Histoire et société

Dieu me pardonne c'est son métier

Le sommet de Tianjin et l’espoir d’un ordre international plus juste face à Chicapocalypse…

5 septembre 2025

L’incapacité de tous nos médias et de toutes nos « élites » à se situer ne serait-ce qu’au niveau d’un simple compte-rendu de ce qu’ont été les propositions du président chinois. L’incapacité à percevoir non seulement les nouvelles institutions comme les BRICS mais la revitalisation de l’ONU, pour qu’elle soit plus représentative du sud, de toutes les nations souveraines. C’est un vaste chantier institutionnel auquel toutes les nations peuvent contribuer et qui auront des incidences sur leur propre conception de leur place dans le monde, dans les régions, dans les relations bilatérales comme avec d’autres continents, une occasion de revitaliser le meilleur de leur propre histoire. Face à cet espoir, ce vaste chantier, quelle est la réaction quasi unanime du cirque politico-médiatique français, c’est la médiocrité des interprétations partisanes, les phrases tronquées pour alimenter la paranoïa, le consensus atlantist-UE-otanesque sur lequel reposent « l’austérité » imposée comme une nécessité, les maquignonnages politiciens de la « représentation nationale ». L’électoralisme timoré qui alors se condamne à suivre Macron et ses folies bellicistes, donne une voie royale et pour le moment irrésistible au Rassemblement national qui devient la seule force d’opposition d’un tel aveuglement organisé autour de la paix et de la sécurité. (note et traduction d’histoireetsociete)

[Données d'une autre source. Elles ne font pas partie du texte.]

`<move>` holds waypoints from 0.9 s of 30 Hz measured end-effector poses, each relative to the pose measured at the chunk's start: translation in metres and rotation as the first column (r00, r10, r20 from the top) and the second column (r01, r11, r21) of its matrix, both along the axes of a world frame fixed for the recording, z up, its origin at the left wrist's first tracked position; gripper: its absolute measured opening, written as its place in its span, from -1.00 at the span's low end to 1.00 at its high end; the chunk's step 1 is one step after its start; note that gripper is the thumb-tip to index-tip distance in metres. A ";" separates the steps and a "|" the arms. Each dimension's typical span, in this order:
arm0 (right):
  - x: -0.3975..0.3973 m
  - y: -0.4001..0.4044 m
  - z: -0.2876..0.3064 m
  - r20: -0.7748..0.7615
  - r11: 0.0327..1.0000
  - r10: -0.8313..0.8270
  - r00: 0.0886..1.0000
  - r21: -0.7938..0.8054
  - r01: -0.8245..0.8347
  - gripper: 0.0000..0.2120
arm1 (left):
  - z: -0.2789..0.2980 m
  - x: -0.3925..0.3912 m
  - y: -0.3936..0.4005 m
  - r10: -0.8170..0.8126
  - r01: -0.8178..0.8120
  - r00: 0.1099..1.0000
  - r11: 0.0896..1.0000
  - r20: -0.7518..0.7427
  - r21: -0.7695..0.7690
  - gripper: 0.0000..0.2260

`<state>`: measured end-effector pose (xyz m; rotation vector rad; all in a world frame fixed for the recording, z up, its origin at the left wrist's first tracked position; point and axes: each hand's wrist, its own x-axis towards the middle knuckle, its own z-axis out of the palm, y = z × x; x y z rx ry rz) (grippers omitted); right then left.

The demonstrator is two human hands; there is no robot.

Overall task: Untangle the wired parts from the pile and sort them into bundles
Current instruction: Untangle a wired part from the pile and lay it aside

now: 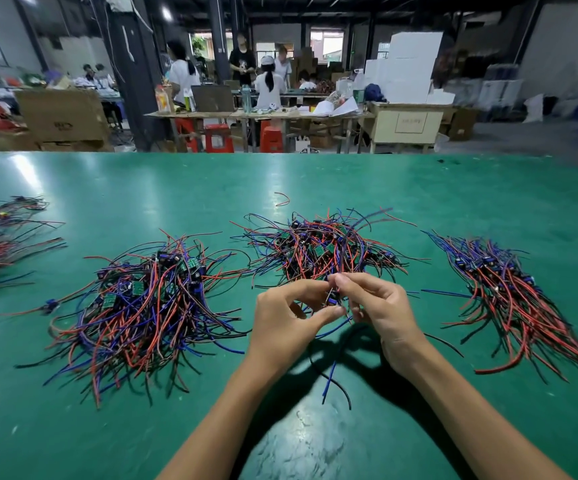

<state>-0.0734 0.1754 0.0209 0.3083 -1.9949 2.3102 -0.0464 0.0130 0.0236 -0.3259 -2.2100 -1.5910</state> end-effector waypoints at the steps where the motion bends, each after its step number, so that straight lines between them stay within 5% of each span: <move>1: 0.001 -0.001 0.000 -0.018 1.000 0.010 1.000 0.000 -0.010 -0.74 | 0.000 0.000 -0.001 -0.002 0.002 1.000 1.000 0.004 -0.002 -0.74; 5: 0.001 -0.005 0.001 -0.073 0.998 -0.039 0.997 0.043 0.043 -0.76 | 0.009 -0.004 -0.011 0.060 -0.060 0.998 0.997 0.003 0.050 -0.84; 8: -0.004 0.002 -0.007 -0.275 0.848 -0.310 0.910 0.353 0.396 -0.87 | 0.016 -0.008 -0.037 0.378 -0.369 0.917 0.925 -0.125 0.090 -0.91; 10: -0.007 0.007 -0.010 -0.344 0.649 -0.437 0.831 0.519 0.556 -0.80 | 0.013 -0.011 -0.063 0.670 -0.697 0.704 0.715 -0.236 -0.047 -0.88; 12: -0.012 0.011 -0.011 -0.302 0.533 -0.471 0.829 0.651 0.540 -0.70 | 0.006 -0.013 -0.086 0.861 -0.877 0.471 0.433 -0.193 -0.209 -0.78; 15: -0.022 0.012 -0.013 -0.286 0.412 -0.426 0.858 0.783 0.466 -0.66 | 0.005 -0.012 -0.093 0.932 -0.893 0.361 0.334 -0.036 -0.300 -0.75; 17: -0.025 0.010 -0.013 -0.288 0.431 -0.412 0.864 0.774 0.464 -0.75 | 0.006 -0.011 -0.089 0.929 -0.888 0.368 0.338 -0.041 -0.314 -0.80; 20: -0.023 0.009 -0.009 -0.243 0.642 -0.420 0.875 0.601 0.475 -0.83 | 0.008 -0.012 -0.085 0.934 -0.899 0.354 0.325 -0.050 -0.293 -0.74; 22: -0.017 0.008 -0.004 -0.294 0.744 -0.436 0.850 0.413 0.525 -0.85 | 0.011 -0.011 -0.080 0.893 -0.898 0.419 0.383 -0.162 -0.215 -0.75; 24: -0.005 0.005 0.003 -0.441 0.768 -0.397 0.805 0.320 0.555 -0.87 | 0.013 -0.010 -0.065 0.743 -0.776 0.627 0.621 -0.233 -0.111 -0.91; 27: 0.014 -0.007 0.005 -0.647 0.812 -0.145 0.749 0.355 0.464 -0.92 | 0.012 -0.011 -0.031 0.339 -0.347 0.935 0.935 0.103 0.075 -0.76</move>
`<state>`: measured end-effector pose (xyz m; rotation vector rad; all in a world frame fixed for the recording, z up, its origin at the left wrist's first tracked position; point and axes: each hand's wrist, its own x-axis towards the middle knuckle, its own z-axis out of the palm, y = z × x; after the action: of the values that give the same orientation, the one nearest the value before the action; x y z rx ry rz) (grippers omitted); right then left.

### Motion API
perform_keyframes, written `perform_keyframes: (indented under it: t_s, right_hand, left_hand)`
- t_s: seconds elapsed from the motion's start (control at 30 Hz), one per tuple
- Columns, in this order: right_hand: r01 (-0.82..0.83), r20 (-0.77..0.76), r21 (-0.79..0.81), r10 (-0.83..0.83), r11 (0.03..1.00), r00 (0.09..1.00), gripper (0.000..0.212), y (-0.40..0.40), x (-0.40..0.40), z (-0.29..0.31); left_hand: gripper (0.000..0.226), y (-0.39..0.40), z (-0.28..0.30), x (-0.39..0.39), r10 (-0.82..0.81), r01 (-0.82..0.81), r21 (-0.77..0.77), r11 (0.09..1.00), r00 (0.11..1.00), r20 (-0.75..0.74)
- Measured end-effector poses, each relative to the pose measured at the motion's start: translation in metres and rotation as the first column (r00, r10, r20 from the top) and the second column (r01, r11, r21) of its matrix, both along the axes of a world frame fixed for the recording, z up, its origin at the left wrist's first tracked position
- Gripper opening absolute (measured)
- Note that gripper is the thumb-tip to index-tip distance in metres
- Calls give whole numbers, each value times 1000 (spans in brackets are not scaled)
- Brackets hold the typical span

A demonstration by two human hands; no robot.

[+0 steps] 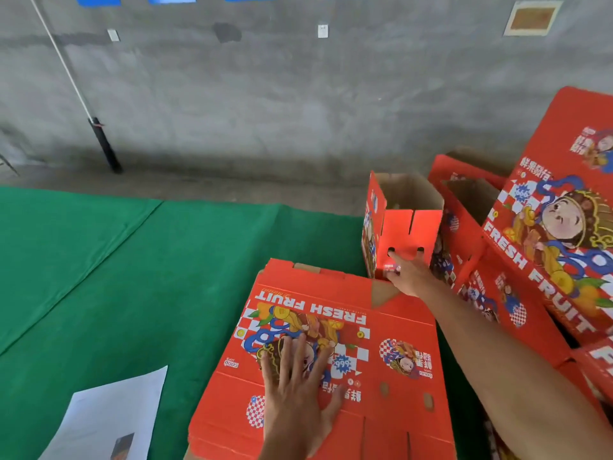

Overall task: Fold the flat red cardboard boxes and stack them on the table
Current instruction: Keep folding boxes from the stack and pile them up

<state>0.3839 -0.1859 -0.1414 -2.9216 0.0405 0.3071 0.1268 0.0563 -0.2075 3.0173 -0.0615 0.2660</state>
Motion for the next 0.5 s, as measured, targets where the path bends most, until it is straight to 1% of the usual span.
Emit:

C’est Trump lui même qui s’est représenté ainsi : samedi 7 septembre, il a partagé une image créée par IA le représentant devant les gratte-ciels de la troisième ville des Etats-Unis avec des hélicoptères, des flammes et l’inscription « Chipocalypse Now ». Référence au film Apocalypse Now, de Coppola 1979 qui dépeint la guerre de l’Amérique au Vietnam. Notez que la guerre peut ainsi se décliner entre Chi(la Chine) et Chi (Chicago). Nous sommes bien dans un système dans lequel la guerre civile et la guerre impérialiste se confondent et dans lequel nos propres dirigeants « européens » veulent nous entraîner parce qu’ils ont peur de ce que leur propre peuple leur réserve quand l’empire les aura laissé tomber comme de vulgaires boat people. Ce à quoi le dessin bon enfant ci-dessous répond : n’ayez pas peur de nous, nous représentons l’ordre, la sécurité.. le monde multipolaire…

Alfred de Zayas

Le sommet de Tianjin et l’espoir d’un ordre international plus juste

Genève.

Le 1er septembre 2025, à Tianjin, en Chine, l’Organisation de coopération de Shanghai (OCS) a conclu son 25e sommet, avec la participation du secrétaire général de l’ONU, Antonio Guterres, de nombreux chefs d’organisations internationales, du secrétaire général de l’ASEAN, Kao Kim Hourn, du secrétaire général de la Communauté des États indépendants, Sergueï Lebedev, et des présidents ou premiers ministres de 24 États, dont l’Égypte, l’Inde, l’Indonésie, le Pakistan et la Turquie. 

Le point culminant du sommet a été l’Initiative pour la gouvernance mondiale (GGI) présentée par le président chinois Xi Jinping, réaffirmant les aspirations de la « majorité mondiale » pour un ordre mondial inclusif et équilibré basé sur la validité continue de la Charte des Nations Unies. Les cinq principes du président Xi Jinping pour une gouvernance mondiale juste et équitable visent à garantir une architecture de sécurité pour tous, un cadre multilatéral pour promouvoir la paix et la prospérité dans le monde pour les générations futures. En bref, « Premièrement, nous devons adhérer à l’égalité souveraine. Deuxièmement, nous devons respecter la primauté du droit international. Troisièmement, nous devons pratiquer le multilatéralisme. Quatrièmement, nous devrions préconiser une approche axée sur les êtres humains. Cinquièmement, nous devrions nous concentrer sur la prise de mesures concrètes ».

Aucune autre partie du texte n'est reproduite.